• Task requirements
Starting at the first line of the data, print every line up to and including the one with "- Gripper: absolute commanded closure", but no pictures.

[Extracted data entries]

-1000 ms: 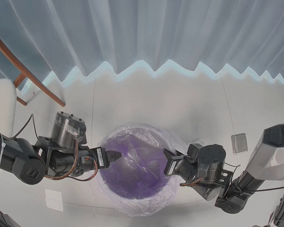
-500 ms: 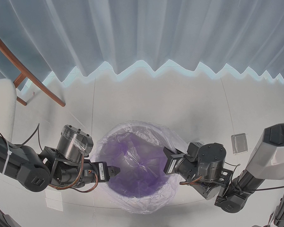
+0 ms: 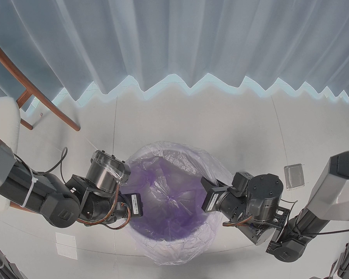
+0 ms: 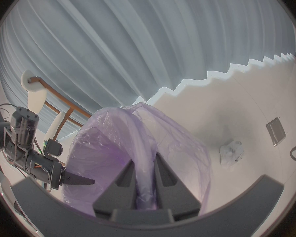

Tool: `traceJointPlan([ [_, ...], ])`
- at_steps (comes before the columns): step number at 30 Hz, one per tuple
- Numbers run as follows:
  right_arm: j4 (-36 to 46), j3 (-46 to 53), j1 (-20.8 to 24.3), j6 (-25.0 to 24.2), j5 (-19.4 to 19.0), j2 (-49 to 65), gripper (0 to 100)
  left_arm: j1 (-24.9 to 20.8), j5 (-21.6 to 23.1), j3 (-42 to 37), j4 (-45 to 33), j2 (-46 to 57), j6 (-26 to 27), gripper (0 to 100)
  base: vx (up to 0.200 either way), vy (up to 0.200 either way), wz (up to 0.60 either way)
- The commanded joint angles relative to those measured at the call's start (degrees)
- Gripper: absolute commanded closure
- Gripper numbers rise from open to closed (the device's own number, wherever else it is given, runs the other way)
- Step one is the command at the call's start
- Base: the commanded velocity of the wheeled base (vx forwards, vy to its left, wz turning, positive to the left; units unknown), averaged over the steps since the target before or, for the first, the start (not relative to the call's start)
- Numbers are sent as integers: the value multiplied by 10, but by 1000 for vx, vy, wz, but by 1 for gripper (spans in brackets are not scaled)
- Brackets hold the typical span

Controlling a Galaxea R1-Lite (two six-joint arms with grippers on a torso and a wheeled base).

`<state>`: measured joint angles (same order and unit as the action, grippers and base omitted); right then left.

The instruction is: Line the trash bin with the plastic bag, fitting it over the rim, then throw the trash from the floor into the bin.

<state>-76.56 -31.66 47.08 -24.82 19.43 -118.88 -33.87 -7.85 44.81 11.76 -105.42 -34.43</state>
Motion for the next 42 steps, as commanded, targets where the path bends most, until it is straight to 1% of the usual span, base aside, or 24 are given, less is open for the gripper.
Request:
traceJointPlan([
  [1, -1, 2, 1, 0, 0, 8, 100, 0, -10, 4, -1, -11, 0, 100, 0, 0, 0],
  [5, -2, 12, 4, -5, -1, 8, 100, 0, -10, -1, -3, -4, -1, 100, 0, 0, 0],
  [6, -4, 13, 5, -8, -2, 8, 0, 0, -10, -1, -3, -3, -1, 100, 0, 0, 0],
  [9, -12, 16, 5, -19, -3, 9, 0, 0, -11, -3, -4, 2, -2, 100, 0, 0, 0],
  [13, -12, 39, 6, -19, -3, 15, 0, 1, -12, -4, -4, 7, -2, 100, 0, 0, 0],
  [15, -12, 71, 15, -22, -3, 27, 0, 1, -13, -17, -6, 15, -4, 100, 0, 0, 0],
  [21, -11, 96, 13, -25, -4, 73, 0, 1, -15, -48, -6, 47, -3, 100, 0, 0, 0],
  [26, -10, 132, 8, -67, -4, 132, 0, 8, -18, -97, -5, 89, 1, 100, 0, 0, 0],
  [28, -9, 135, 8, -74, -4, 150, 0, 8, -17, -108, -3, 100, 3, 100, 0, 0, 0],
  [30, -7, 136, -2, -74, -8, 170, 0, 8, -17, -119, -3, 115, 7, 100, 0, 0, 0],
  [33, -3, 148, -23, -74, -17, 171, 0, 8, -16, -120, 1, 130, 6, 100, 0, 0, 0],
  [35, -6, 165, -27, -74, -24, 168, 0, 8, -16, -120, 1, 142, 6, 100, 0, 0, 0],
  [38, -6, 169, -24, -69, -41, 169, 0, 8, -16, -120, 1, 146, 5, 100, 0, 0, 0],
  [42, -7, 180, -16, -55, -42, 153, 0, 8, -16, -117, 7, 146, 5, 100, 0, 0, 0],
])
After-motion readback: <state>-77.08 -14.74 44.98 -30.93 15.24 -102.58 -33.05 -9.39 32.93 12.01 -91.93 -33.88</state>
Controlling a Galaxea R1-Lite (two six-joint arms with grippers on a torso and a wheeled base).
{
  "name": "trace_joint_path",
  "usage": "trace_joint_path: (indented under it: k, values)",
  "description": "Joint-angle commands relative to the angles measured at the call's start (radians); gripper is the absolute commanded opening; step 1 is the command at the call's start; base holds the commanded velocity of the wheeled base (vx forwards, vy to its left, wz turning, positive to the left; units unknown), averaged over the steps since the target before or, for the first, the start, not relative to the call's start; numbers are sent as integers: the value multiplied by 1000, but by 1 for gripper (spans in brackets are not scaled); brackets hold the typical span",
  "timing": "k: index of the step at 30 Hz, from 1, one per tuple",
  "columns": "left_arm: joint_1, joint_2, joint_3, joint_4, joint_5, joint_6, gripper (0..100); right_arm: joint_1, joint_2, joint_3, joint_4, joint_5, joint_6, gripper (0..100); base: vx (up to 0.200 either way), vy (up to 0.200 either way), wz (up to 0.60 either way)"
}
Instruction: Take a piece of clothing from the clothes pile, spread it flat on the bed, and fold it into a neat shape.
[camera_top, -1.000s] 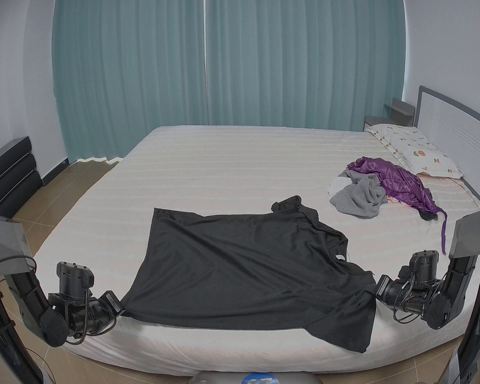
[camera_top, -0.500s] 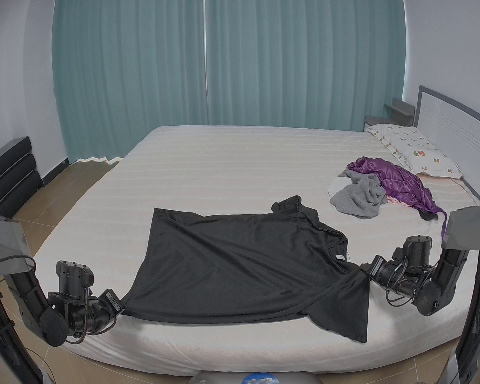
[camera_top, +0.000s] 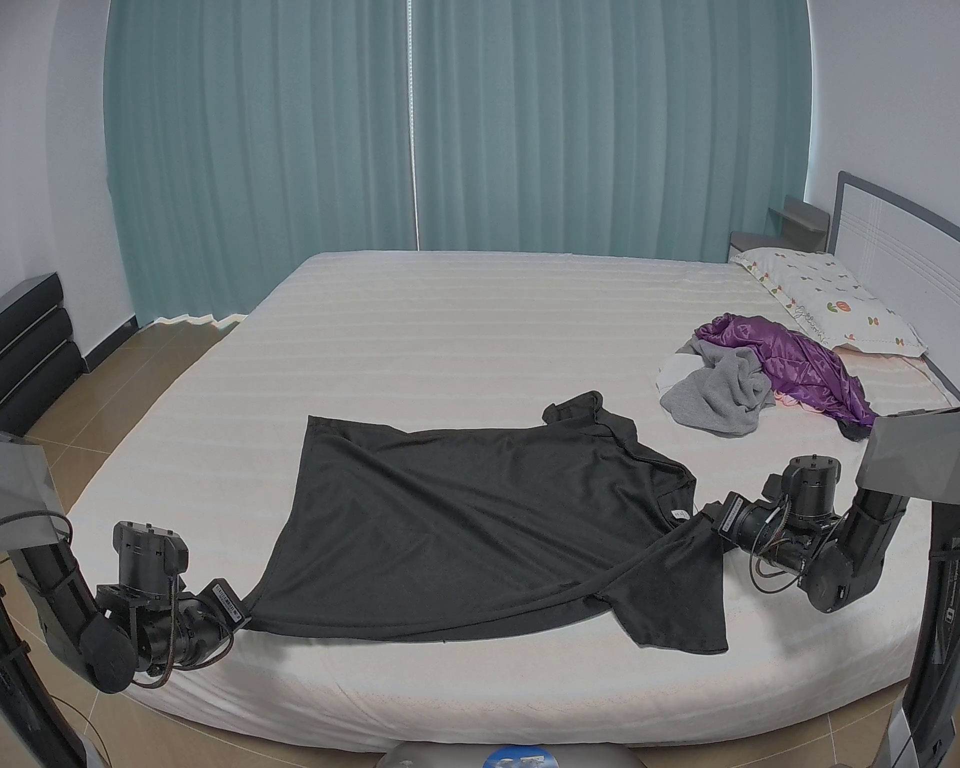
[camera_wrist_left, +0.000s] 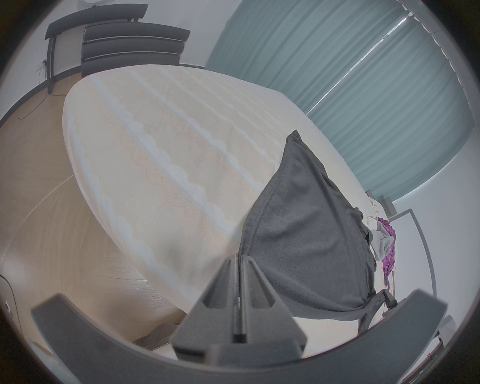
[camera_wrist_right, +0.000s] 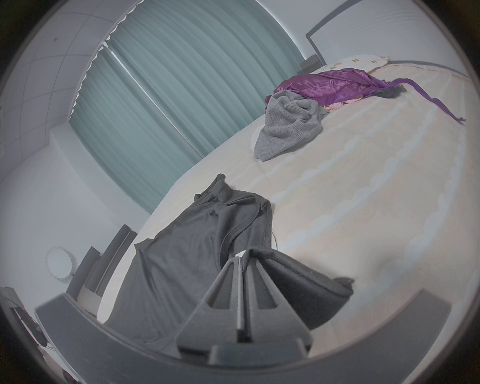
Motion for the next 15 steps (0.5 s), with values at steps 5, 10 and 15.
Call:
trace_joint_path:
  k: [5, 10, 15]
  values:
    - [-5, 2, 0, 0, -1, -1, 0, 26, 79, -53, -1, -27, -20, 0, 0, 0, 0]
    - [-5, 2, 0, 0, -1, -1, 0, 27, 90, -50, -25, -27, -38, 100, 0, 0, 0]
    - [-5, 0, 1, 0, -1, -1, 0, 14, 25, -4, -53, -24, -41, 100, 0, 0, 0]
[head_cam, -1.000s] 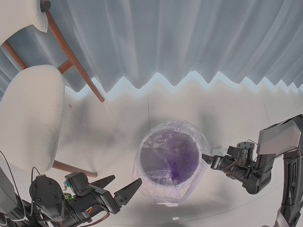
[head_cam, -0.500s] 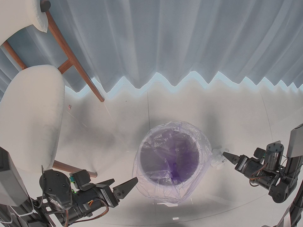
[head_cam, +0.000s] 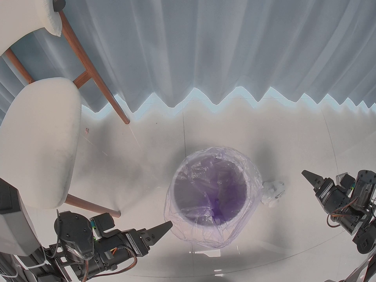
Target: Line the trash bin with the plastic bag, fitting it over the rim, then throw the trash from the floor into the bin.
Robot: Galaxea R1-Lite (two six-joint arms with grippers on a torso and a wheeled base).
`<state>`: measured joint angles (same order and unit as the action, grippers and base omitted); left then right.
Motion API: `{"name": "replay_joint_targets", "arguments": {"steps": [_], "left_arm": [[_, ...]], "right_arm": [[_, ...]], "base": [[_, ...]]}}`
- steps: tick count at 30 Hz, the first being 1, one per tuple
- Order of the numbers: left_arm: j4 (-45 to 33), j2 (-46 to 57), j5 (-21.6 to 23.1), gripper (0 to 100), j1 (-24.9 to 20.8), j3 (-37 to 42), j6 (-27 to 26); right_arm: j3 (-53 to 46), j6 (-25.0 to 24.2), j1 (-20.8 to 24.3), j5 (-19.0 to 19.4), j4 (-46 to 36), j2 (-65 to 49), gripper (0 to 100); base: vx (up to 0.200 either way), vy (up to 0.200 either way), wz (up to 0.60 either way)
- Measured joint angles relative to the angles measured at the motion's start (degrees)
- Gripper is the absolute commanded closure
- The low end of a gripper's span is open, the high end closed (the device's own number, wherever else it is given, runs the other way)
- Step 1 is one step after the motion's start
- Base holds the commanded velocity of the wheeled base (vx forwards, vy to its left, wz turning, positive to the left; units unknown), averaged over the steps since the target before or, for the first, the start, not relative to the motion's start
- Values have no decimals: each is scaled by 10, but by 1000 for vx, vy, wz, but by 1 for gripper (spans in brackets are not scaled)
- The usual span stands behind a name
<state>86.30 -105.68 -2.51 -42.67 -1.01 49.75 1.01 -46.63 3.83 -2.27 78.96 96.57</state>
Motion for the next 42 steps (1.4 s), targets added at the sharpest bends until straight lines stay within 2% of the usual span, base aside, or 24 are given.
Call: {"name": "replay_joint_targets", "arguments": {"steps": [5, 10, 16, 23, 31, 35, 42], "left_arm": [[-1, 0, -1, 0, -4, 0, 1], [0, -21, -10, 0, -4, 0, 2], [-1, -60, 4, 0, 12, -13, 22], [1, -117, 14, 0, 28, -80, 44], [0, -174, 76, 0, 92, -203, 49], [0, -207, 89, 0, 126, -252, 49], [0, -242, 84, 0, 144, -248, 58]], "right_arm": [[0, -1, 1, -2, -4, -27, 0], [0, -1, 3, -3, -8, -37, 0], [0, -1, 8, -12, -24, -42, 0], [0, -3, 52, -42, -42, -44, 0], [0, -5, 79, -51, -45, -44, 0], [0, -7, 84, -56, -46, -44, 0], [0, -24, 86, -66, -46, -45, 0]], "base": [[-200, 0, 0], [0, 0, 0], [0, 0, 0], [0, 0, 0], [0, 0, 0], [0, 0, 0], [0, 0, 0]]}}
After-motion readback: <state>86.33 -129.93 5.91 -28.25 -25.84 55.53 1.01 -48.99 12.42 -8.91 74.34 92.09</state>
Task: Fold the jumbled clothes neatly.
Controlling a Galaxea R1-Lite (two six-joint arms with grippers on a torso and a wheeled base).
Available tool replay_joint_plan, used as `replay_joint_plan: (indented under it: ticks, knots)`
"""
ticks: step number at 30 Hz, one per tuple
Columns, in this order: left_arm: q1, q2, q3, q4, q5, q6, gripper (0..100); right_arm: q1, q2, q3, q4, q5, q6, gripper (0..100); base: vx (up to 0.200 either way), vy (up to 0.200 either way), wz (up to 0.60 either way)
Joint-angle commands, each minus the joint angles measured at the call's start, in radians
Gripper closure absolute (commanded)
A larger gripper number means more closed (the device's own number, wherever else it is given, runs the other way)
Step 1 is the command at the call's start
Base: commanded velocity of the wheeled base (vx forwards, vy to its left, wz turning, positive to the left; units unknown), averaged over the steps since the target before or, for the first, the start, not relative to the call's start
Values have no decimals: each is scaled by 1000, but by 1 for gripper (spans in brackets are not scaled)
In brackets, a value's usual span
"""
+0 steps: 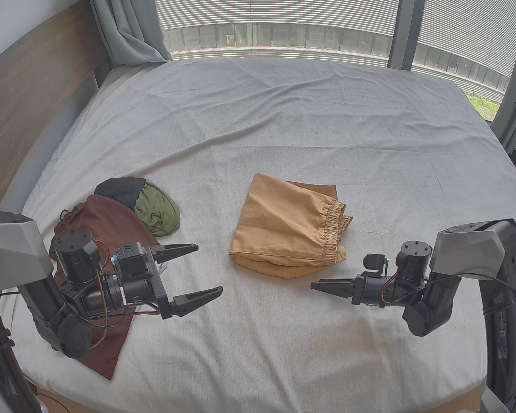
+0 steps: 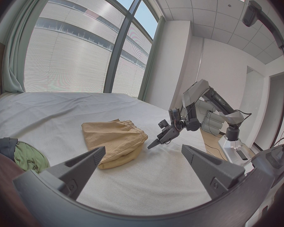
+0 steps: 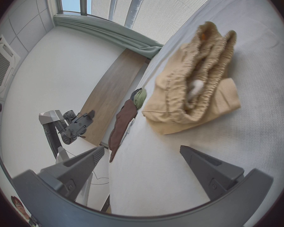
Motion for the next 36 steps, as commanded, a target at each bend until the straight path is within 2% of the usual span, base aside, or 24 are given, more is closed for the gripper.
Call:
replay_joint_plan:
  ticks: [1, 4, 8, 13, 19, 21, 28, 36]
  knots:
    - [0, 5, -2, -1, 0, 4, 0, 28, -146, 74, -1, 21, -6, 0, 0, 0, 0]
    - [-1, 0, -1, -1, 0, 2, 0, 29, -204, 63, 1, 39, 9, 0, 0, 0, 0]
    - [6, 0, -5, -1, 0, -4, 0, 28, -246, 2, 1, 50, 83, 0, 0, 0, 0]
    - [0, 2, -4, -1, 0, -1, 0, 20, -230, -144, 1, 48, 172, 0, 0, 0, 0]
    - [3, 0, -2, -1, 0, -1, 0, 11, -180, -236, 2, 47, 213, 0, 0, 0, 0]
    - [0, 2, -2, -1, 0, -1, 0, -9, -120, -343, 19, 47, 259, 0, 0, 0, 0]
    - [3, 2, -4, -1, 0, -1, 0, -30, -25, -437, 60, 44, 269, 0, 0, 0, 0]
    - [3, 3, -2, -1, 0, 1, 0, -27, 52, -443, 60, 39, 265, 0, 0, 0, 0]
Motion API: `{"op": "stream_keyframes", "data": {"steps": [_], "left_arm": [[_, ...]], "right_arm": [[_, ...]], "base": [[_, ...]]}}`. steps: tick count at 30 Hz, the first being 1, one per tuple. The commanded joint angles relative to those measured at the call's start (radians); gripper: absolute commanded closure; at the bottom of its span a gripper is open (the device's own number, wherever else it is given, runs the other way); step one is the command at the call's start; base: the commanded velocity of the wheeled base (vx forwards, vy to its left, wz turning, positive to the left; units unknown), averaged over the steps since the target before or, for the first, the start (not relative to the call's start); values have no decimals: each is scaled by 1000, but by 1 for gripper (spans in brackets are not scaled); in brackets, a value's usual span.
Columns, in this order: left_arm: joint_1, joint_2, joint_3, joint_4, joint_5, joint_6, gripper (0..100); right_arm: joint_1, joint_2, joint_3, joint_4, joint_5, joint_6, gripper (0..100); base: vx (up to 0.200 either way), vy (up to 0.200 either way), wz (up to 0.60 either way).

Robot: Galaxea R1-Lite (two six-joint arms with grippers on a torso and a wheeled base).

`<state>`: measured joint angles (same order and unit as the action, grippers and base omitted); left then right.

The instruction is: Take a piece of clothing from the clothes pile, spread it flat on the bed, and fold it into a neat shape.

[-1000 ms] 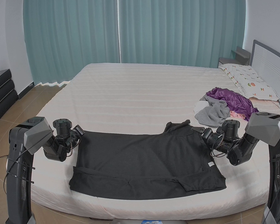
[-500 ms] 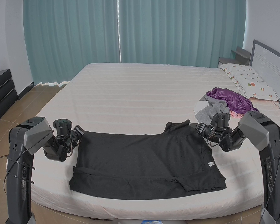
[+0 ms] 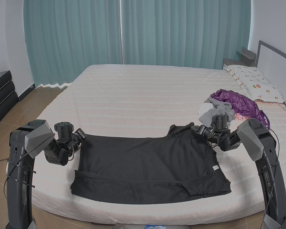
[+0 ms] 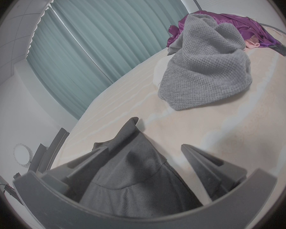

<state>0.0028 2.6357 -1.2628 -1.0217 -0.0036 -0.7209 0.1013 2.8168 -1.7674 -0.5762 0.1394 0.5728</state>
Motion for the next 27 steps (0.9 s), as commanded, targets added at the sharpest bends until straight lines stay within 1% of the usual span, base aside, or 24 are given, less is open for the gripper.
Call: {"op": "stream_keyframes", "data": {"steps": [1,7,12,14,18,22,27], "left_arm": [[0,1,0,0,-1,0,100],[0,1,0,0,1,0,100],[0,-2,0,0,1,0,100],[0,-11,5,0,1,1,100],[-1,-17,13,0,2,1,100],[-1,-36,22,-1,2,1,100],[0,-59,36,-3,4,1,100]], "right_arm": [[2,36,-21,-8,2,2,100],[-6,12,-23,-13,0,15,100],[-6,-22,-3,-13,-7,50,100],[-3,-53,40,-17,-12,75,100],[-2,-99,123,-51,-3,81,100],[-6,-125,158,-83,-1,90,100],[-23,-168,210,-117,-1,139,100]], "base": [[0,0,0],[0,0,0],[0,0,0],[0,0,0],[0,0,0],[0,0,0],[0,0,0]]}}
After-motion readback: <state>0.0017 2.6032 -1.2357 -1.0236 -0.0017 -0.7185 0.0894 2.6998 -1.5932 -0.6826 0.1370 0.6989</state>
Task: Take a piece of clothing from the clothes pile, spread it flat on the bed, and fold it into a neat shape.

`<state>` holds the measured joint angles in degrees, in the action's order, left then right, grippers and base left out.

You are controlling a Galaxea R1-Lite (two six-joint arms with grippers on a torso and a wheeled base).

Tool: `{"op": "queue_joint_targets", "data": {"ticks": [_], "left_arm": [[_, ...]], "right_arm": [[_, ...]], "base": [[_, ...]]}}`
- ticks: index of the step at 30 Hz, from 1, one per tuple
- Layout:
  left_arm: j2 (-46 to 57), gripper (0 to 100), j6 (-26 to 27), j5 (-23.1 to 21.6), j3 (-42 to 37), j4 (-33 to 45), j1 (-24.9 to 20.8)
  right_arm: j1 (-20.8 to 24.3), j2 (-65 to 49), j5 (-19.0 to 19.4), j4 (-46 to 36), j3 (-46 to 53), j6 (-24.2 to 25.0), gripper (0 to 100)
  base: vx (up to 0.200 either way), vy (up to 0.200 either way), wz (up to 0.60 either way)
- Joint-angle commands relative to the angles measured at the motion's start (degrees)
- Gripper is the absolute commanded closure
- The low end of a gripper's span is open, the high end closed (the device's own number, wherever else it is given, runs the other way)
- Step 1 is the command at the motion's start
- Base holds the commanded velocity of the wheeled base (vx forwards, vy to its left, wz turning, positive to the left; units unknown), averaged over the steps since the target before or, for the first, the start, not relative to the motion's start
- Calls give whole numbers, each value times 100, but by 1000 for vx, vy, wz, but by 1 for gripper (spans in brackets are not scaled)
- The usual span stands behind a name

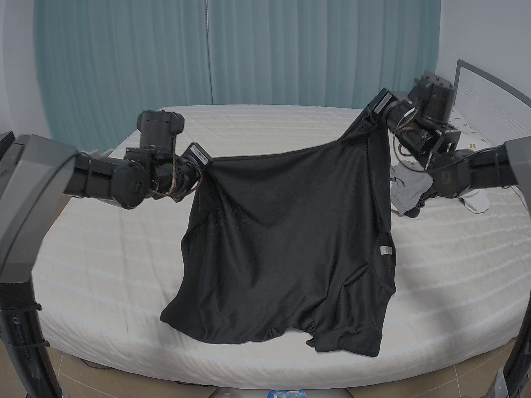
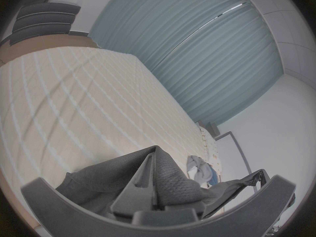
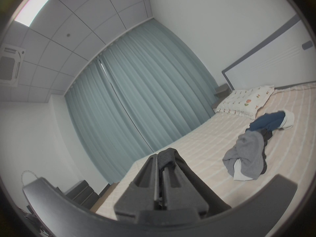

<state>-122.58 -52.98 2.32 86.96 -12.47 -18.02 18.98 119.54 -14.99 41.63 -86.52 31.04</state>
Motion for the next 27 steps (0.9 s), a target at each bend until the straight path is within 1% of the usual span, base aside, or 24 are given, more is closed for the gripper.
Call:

• Written solution
-1000 ms: 
-500 ms: 
+0 ms: 
+0 ms: 

Tool: `traceJointPlan([ [_, ...], ])`
- at_steps (comes before the columns): step number at 30 Hz, one per tuple
- Numbers run as follows:
  right_arm: j4 (-36 to 46), j3 (-46 to 53), j1 (-20.8 to 24.3), j6 (-25.0 to 24.2), j5 (-19.4 to 19.0), j2 (-49 to 65), gripper (0 to 100)
  left_arm: j1 (-24.9 to 20.8), j5 (-21.6 to 23.1), j3 (-42 to 37), j4 (-45 to 33), j2 (-46 to 57), j6 (-26 to 27), gripper (0 to 100)
  base: vx (up to 0.200 either way), vy (up to 0.200 either way), wz (up to 0.60 either way)
- The commanded joint angles relative to those measured at the call's start (degrees)
- Gripper: absolute commanded closure

The exercise is done, and nothing more is needed.